Assignment: Reproduce exactly the opening lines of the listing, stopping after the line that contains "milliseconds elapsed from" and including it.

Dataset excerpt:
------------------------------------------------------------

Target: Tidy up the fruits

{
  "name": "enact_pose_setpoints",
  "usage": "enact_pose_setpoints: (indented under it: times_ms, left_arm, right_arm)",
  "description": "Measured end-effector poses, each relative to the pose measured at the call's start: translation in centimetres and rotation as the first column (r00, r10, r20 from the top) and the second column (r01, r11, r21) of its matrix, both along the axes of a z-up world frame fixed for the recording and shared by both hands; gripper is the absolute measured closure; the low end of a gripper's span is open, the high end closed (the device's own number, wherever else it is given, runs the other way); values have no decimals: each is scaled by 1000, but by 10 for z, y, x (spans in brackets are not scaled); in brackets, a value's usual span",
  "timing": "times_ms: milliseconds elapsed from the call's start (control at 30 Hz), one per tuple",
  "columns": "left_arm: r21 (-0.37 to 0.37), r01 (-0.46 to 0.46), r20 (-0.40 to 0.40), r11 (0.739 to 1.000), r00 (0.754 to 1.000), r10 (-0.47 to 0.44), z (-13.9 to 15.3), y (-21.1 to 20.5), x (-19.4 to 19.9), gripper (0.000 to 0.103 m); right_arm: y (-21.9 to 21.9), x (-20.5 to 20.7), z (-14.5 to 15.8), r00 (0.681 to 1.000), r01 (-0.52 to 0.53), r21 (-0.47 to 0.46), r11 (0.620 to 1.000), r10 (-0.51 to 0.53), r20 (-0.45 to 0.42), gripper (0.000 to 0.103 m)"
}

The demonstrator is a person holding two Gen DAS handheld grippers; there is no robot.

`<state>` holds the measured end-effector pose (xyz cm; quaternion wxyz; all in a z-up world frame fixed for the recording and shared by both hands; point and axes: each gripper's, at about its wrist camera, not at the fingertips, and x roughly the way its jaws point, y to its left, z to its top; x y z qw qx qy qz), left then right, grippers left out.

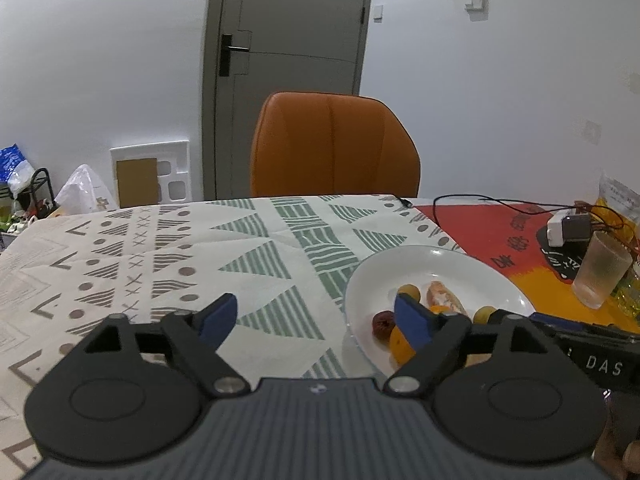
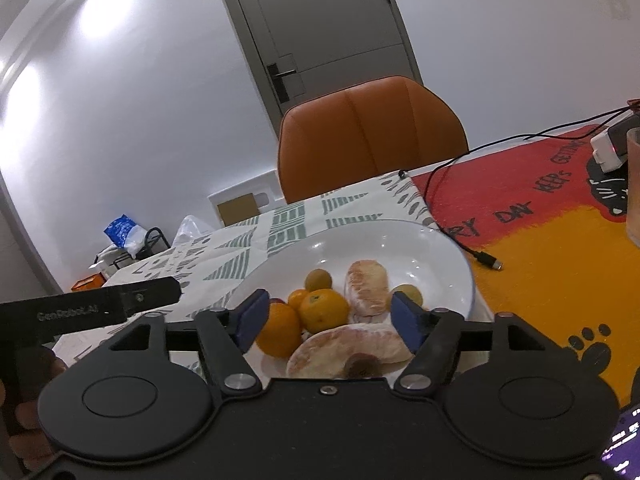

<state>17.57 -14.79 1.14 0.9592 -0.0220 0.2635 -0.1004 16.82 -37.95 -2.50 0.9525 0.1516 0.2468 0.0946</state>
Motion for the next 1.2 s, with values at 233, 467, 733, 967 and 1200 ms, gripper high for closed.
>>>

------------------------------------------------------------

Solution for this task:
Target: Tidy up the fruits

{
  "name": "enact_pose_setpoints",
  "usage": "enact_pose_setpoints: (indented under it: times_ms, left_arm, right_arm)",
  "description": "Measured end-effector poses, each relative to the pose measured at the call's start: translation in centimetres and rotation as the first column (r00, r10, r20 from the top) and the second column (r01, r11, r21) of its matrix, both along the axes of a z-up world frame fixed for the recording and shared by both hands; gripper is the absolute measured closure; the low end of a gripper's span is open, the high end closed (the device's own number, wherever else it is given, runs the other way); values have no decimals: each is scaled by 1000, but by 10 for z, y, x (spans in brackets are not scaled); in brackets, a value's usual span",
  "timing": "times_ms: milliseconds elapsed from the call's start (control at 30 Hz), one per tuple",

No more work is required for the exercise.